When she received her position, she said her main focus would be “to engage and help energise the UNSW community in innovation and entrepreneurship”.

“There is an urgent imperative for universities, business and government to collaborate in multi-disciplinary efforts to intensify and scale innovation that can deliver societal benefits essential for a prosperous future,” she said.

“Our entrepreneurs will continue to play a critical role in driving economic activity and building societal resilience as they reimagine and radically transform people’s lives, business and society.”

In 2019, she won the Australasian Distinguished Artificial Intelligence Contribution Award.
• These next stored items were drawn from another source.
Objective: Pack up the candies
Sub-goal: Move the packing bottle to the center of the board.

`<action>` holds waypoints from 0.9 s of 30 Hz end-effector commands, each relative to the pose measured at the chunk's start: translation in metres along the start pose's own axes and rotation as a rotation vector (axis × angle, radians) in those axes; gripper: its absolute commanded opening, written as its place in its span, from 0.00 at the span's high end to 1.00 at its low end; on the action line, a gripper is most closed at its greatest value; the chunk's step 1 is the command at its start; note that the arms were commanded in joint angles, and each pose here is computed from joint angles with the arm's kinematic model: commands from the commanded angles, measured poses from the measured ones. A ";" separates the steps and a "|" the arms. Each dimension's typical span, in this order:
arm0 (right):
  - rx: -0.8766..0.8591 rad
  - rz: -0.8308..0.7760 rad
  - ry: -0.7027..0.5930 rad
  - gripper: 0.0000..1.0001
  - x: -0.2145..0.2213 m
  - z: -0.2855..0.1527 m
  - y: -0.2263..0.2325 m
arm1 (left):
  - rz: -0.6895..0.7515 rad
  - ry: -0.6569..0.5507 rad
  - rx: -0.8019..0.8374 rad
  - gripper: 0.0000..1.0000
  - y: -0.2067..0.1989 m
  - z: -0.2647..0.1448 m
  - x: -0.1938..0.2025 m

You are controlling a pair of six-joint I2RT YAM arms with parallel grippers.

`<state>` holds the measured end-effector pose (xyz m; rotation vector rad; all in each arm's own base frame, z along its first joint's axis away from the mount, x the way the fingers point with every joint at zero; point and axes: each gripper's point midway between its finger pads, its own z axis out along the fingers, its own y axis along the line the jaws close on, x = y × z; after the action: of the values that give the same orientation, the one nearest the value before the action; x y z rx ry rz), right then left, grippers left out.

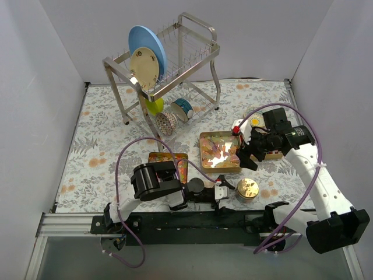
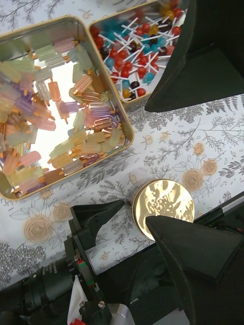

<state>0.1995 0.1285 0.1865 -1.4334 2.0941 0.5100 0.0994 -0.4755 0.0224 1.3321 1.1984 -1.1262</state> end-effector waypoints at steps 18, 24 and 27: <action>0.000 0.082 -0.049 0.12 -0.012 -0.028 -0.021 | 0.014 -0.550 -0.300 0.02 0.068 -0.008 -0.171; 0.006 0.095 -0.041 0.12 -0.010 -0.026 -0.023 | 0.016 -0.519 -0.116 0.02 0.019 -0.008 -0.157; 0.018 0.094 -0.036 0.12 -0.009 -0.031 -0.021 | -0.008 -0.506 -0.120 0.02 0.015 -0.001 -0.151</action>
<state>0.2174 0.1103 0.2051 -1.3235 2.1521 0.5518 0.1208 -0.4861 0.0532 1.1275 1.3135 -1.1160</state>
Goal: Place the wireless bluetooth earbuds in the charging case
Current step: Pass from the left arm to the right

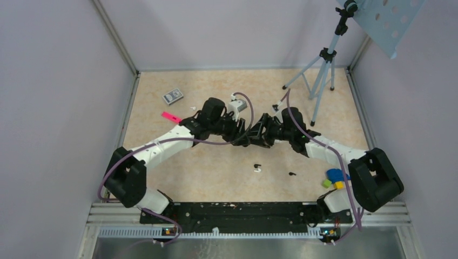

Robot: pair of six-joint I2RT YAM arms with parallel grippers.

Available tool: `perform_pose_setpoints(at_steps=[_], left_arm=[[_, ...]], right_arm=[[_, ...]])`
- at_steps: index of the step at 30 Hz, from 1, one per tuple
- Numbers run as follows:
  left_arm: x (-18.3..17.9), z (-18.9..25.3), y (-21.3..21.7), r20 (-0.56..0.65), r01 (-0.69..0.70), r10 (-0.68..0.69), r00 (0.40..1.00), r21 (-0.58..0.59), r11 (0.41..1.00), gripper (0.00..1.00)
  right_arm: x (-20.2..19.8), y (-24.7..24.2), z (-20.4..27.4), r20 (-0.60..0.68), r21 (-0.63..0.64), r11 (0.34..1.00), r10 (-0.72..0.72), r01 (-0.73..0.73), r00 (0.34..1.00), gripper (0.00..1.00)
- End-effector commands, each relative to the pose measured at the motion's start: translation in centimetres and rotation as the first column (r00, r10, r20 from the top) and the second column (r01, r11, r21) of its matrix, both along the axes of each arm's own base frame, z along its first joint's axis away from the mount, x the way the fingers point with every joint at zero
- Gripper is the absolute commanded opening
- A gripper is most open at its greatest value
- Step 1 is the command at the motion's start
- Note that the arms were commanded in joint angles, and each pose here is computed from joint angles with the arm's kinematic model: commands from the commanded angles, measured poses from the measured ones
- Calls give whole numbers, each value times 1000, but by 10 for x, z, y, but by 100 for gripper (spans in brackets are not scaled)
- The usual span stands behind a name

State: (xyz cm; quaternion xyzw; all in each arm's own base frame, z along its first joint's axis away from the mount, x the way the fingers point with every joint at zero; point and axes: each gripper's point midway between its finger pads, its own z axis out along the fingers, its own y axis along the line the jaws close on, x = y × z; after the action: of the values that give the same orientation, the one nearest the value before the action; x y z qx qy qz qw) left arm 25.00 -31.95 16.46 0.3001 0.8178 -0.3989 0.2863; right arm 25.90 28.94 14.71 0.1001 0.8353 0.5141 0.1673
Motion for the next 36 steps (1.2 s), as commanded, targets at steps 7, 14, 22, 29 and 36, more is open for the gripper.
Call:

That same year, she led the UTS Social Robotics team to victory at the 2019 RoboCup World Championship in Social Robotics.

Barb Hyman  

Source: LinkedIn

Described this month as heading “one of Australia’s most quietly successful artificial intelligence companies” Barb Hyman started out as a lawyer at Herbert Smith Freehills in Melbourne, but quickly realised she wasn’t using her best skills.

She then became a strategy consultant at Boston Consulting Group before she was transferred to an HR role at the firm. There, she saw the way people were being recruited and didn’t like the system. That was when she thought of a new business idea to improve how both data and diversity were prioritised in hiring decisions.

In 2018, Hyma launched Sapia.ai – an AI-driven recruiting program that is programmed against biases such as gender, race, class, education history and instead, tests the candidate’s strongest aptitude for a particular role.

It is already being used by some of Australia’s biggest companies including Qantas, Holland & Barrett, Suncorp, Bunnings, and Woolworths. Last year, the company won a prestigious innovation award for its “AI Smart Interviewer” technology at the Viva Technology conference in Paris — where Hyman said, “There is nothing else that can remove bias, deliver a world-class consumer experience, and create F1 pit crew level efficiency”.

“Our steadfast approach to ethics and the scientific method has demonstrated that our product can truly innovate, and provide recruiters and companies with the peace of mind they need to trust automation.”